Para manchar las células, lave las rodajas con PBS fresco tres veces. Bloquee los sitios de unión no específicos incubando las rodajas en la solución de bloqueo durante dos horas a temperatura ambiente en un agitador orbital. A continuación, deseche la solución de bloqueo e incubar las rodajas con estreptavidina Alexa 568 diluida en la solución de bloqueo a cuatro grados Centígrados durante la noche en un agitador orbital.

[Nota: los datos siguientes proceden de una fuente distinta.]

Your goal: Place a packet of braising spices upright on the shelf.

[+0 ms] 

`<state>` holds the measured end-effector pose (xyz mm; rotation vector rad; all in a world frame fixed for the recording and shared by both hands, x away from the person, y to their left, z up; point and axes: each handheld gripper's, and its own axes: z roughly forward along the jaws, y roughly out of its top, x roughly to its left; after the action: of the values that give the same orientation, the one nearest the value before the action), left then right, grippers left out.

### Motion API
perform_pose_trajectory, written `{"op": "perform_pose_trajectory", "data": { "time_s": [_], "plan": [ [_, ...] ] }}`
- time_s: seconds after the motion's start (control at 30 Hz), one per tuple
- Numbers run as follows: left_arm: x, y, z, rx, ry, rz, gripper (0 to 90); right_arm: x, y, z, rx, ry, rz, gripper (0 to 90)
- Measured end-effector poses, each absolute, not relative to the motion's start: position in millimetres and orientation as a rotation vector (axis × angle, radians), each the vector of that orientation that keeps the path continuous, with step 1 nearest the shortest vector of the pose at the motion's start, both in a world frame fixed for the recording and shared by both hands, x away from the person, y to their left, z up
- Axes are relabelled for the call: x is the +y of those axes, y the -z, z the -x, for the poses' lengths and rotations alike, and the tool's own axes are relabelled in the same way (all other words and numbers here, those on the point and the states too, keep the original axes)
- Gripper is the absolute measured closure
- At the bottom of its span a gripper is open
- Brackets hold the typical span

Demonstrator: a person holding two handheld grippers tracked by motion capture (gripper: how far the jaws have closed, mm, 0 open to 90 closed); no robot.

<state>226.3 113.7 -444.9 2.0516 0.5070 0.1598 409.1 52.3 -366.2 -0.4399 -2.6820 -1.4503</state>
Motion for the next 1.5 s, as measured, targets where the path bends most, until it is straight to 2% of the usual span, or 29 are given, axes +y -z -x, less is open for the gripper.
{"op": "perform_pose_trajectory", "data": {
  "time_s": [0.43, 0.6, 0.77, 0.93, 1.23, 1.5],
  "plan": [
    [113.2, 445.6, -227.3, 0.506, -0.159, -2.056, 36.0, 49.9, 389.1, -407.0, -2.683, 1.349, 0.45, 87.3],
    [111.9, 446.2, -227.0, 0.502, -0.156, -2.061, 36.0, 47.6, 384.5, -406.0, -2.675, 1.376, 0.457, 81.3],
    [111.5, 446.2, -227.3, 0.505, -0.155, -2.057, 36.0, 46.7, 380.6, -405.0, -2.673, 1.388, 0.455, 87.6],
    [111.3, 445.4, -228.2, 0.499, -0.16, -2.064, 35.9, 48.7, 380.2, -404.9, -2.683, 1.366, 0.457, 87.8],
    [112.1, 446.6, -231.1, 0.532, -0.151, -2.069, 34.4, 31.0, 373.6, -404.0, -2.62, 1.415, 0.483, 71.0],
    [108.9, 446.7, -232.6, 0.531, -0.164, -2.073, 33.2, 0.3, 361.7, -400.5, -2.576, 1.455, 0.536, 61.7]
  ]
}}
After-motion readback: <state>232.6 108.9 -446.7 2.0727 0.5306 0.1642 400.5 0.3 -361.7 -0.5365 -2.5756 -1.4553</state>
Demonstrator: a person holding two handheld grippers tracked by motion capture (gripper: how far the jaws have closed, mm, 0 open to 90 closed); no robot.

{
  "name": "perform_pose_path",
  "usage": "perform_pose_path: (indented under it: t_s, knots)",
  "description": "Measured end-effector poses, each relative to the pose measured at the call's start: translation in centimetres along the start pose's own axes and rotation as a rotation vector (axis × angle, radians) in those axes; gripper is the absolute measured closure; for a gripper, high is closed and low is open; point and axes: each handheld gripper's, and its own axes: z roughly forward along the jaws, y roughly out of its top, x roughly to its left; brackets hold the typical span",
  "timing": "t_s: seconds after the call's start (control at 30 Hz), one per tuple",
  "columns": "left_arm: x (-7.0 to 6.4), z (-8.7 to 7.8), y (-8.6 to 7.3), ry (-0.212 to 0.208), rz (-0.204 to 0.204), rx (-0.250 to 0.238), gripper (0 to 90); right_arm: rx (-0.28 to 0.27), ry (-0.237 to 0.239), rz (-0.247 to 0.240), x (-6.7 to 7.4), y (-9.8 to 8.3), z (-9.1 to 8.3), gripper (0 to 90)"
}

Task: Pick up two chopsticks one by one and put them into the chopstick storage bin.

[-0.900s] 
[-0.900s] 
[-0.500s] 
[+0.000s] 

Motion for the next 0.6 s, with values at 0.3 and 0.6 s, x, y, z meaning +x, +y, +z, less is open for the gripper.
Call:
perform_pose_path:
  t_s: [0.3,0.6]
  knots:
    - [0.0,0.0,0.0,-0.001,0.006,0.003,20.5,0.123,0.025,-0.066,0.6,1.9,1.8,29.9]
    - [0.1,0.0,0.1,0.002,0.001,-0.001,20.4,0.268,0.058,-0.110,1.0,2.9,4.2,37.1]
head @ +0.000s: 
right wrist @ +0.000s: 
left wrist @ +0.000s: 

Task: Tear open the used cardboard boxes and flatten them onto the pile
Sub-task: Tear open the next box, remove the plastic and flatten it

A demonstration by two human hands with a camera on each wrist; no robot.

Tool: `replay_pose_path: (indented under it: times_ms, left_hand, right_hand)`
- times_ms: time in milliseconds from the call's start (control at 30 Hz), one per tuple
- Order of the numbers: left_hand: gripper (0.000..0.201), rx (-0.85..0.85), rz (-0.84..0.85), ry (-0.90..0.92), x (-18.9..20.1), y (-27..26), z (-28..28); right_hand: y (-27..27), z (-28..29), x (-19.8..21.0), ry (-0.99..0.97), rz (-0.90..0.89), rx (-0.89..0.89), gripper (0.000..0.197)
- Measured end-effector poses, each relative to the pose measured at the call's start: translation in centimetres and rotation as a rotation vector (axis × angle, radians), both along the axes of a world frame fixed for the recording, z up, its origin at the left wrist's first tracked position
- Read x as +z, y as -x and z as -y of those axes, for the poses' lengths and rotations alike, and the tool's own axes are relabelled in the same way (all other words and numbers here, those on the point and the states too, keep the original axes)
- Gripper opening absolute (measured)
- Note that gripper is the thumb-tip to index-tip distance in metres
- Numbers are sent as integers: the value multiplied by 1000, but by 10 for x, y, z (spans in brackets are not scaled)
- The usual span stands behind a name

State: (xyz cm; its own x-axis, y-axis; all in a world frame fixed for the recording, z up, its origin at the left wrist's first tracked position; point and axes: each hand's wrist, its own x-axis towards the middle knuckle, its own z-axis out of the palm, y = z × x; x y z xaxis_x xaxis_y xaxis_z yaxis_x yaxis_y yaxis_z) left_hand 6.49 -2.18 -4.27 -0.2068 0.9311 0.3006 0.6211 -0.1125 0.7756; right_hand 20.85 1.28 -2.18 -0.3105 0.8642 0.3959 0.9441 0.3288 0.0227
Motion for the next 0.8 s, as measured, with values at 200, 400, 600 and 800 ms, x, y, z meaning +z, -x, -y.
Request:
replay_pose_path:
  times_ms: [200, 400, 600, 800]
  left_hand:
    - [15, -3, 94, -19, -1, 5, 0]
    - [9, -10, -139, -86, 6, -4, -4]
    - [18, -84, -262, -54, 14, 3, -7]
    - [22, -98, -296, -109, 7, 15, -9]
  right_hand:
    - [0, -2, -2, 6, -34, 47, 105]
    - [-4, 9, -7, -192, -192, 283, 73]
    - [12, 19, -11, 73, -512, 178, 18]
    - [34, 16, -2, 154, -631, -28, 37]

Al día siguiente, deseche la solución de anticuerpos y lave las rodajas tres veces con PBS durante 10 minutos cada una a temperatura ambiente en un agitador orbital. A continuación, lave las rodajas con agua del grifo antes de montar. Coloque las rodajas de un ratón en una diapositiva de vidrio.

Asegúrese de que las celdas manchadas estén presentes en la superficie superior de las rebanadas. Absorba el agua alrededor de las rodajas con pañuelos de papel, y luego deja que las rodajas se sequen durante aproximadamente 15 minutos. Posteriormente aplicar dos gotas de medio de montaje en cada rebanada, y montar un resbalón de cubierta en el portaobjetos sin producir burbujas de aire.

Almacene las rodajas etiquetadas a cuatro grados centígrados después de verlas con un microscopio confocal. Esta imagen IR-DIC muestra el soma de una neurona dorsal de relé de núcleo geniculado lateral con una punta de la pipeta de parche. La tinción de biocitina nos permite obtener una visión de la neurona registrada.

A diferencia de las interneurones, que tienen morfología bipolar, las neuronas de relé tienen árboles dendríticos multipolar que contienen más de tres dendritas primarias. Luego se generó la reconstrucción tridimensional de una neurona de relé etiquetada con biocitina, que muestra una arquitectura dendrítica radialmente simétrica. Conservar los insumos de geniculación de la retina y las entradas de geniculación cortical en las mismas rebanadas cerebrales son más importantes en este protocolo.

Después de este procedimiento, podemos, por ejemplo, también investigar las entradas inhibidoras del núcleo reticularis thalami en las neuronas dorsales del núcleo geniculado. Recuerde usar guantes al fijar las rebanadas cerebrales con PFA, ya que la PFA es peligrosa.